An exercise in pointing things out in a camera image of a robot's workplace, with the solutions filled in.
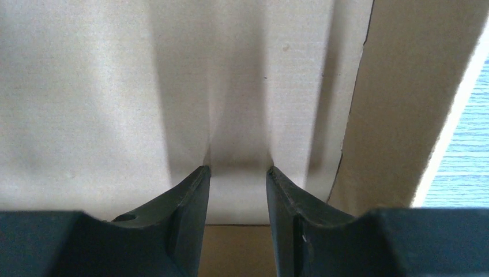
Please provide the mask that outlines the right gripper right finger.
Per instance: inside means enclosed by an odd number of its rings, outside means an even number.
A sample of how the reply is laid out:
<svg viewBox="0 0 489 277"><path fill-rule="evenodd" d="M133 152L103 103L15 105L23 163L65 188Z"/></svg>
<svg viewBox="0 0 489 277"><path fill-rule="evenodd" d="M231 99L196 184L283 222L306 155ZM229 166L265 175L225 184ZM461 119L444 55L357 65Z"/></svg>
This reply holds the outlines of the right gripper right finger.
<svg viewBox="0 0 489 277"><path fill-rule="evenodd" d="M486 208L380 208L354 217L274 166L266 194L278 276L488 275Z"/></svg>

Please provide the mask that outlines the brown cardboard box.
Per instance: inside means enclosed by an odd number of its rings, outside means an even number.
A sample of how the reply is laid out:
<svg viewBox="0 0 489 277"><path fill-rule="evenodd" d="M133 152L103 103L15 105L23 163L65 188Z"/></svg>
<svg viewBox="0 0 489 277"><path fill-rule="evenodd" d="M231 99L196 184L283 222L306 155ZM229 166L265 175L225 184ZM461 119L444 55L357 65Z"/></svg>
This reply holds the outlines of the brown cardboard box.
<svg viewBox="0 0 489 277"><path fill-rule="evenodd" d="M487 1L2 1L1 212L111 221L207 166L197 276L278 276L268 170L423 208L487 54Z"/></svg>

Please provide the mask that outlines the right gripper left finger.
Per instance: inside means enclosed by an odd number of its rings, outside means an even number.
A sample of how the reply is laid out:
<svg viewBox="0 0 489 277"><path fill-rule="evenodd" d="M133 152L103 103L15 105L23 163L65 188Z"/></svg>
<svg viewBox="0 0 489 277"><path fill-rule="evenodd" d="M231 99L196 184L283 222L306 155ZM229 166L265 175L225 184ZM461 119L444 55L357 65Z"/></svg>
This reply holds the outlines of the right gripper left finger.
<svg viewBox="0 0 489 277"><path fill-rule="evenodd" d="M1 212L2 276L197 276L210 168L98 220L82 211Z"/></svg>

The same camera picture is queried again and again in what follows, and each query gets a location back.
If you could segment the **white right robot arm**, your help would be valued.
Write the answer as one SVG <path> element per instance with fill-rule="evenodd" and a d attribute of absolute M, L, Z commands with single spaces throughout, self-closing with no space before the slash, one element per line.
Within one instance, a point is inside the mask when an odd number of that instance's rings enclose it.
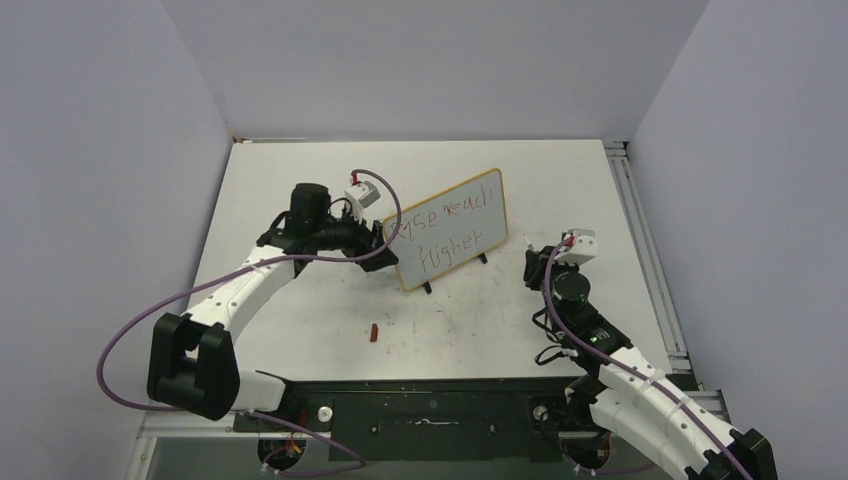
----
▸ **PROBLEM**: Starting with the first line of the material, print each line exactly until you have printed the line with "The same camera", and skip the pictures.

▸ **RESULT FOR THIS EXERCISE**:
An exercise in pointing things out in a camera image of a robot's workplace, with the solutions filled in.
Please provide the mask that outlines the right gripper right finger.
Per instance: inside means enclosed by an odd number of its rings, outside means an even number.
A sample of how the reply is laid out:
<svg viewBox="0 0 489 277"><path fill-rule="evenodd" d="M133 152L103 103L15 105L23 163L65 188Z"/></svg>
<svg viewBox="0 0 489 277"><path fill-rule="evenodd" d="M231 99L196 184L283 222L306 155ZM229 166L265 175L225 184ZM461 119L444 55L357 65Z"/></svg>
This reply holds the outlines of the right gripper right finger.
<svg viewBox="0 0 489 277"><path fill-rule="evenodd" d="M486 208L380 208L354 217L274 166L266 194L278 276L488 275Z"/></svg>

Please provide the mask that outlines the brown cardboard box.
Per instance: inside means enclosed by an odd number of its rings, outside means an even number.
A sample of how the reply is laid out:
<svg viewBox="0 0 489 277"><path fill-rule="evenodd" d="M133 152L103 103L15 105L23 163L65 188Z"/></svg>
<svg viewBox="0 0 489 277"><path fill-rule="evenodd" d="M231 99L196 184L283 222L306 155ZM229 166L265 175L225 184ZM461 119L444 55L357 65Z"/></svg>
This reply holds the outlines of the brown cardboard box.
<svg viewBox="0 0 489 277"><path fill-rule="evenodd" d="M487 1L2 1L1 212L111 221L207 166L197 276L278 276L268 170L423 208L487 54Z"/></svg>

Please provide the mask that outlines the right gripper left finger.
Per instance: inside means enclosed by an odd number of its rings, outside means an even number.
A sample of how the reply is laid out:
<svg viewBox="0 0 489 277"><path fill-rule="evenodd" d="M133 152L103 103L15 105L23 163L65 188Z"/></svg>
<svg viewBox="0 0 489 277"><path fill-rule="evenodd" d="M231 99L196 184L283 222L306 155ZM229 166L265 175L225 184ZM461 119L444 55L357 65Z"/></svg>
This reply holds the outlines of the right gripper left finger.
<svg viewBox="0 0 489 277"><path fill-rule="evenodd" d="M1 212L2 276L197 276L210 168L98 220L82 211Z"/></svg>

The same camera picture is queried again and again in what follows, and each query gets a location back.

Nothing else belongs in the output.